» **WHAT IS NEEDED**:
Write out the whole listing exactly as it stands.

» **INPUT DATA**:
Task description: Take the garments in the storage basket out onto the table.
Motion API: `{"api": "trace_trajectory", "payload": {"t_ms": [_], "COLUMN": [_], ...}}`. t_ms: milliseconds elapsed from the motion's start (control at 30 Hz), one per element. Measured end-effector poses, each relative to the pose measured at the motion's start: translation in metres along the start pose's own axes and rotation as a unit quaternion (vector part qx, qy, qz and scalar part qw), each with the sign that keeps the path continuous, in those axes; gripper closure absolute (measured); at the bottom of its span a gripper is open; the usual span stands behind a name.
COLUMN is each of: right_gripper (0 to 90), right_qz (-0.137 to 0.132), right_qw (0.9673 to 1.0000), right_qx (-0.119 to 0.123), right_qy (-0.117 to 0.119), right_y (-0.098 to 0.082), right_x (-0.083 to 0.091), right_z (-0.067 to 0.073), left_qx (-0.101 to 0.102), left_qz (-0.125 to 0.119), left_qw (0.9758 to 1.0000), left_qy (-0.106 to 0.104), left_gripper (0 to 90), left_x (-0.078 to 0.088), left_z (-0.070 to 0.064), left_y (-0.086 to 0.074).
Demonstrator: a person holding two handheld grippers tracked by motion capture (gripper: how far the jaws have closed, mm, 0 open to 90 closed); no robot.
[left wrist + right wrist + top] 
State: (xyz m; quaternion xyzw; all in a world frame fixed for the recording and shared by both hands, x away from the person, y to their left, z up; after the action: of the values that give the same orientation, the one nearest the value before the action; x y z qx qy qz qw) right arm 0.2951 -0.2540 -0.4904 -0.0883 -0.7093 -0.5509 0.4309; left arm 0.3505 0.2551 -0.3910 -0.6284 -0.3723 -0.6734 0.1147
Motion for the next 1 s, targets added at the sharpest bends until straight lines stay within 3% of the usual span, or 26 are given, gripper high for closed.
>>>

» **REPLY**:
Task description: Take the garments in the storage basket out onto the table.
Motion API: `{"api": "trace_trajectory", "payload": {"t_ms": [_], "COLUMN": [_], ...}}`. t_ms: milliseconds elapsed from the motion's start (control at 30 Hz), one per element. Measured end-effector poses, each relative to the pose measured at the motion's start: translation in metres along the start pose's own axes and rotation as a unit quaternion (vector part qx, qy, qz and scalar part qw), each with the sign that keeps the path continuous, in those axes; gripper closure absolute (measured); at the bottom of its span a gripper is open; the usual span stands behind a name.
COLUMN is each of: right_gripper (0 to 90), right_qz (-0.137 to 0.132), right_qw (0.9673 to 1.0000), right_qx (-0.119 to 0.123), right_qy (-0.117 to 0.119), right_y (-0.098 to 0.082), right_x (-0.083 to 0.091), right_z (-0.067 to 0.073), left_qx (-0.101 to 0.102), left_qz (-0.125 to 0.119), left_qw (0.9758 to 1.0000), left_qy (-0.106 to 0.104), left_gripper (0 to 90), left_x (-0.078 to 0.088), left_z (-0.070 to 0.064), left_y (-0.086 to 0.074).
Demonstrator: a person holding two handheld grippers tracked by motion capture (gripper: how far the jaws have closed, mm, 0 open to 90 closed); no robot.
[left wrist + right wrist + top] 
State: (xyz m; quaternion xyzw; all in a world frame fixed for the recording and shared by both hands, x away from the person, y to their left, z up; after the action: of the values that give the same orientation, the one nearest the value before the action; x y z qx qy qz qw) right arm 0.2951 -0.2540 -0.4904 -0.0883 -0.7093 -0.5509 0.4309; left arm 0.3505 0.2551 -0.3910 -0.6284 -0.3723 -0.6734 0.1147
Motion for the next 1 s, targets added at the sharpest bends until straight lines stay within 3% of the usual span, or 26 are given, gripper high for closed.
>>>

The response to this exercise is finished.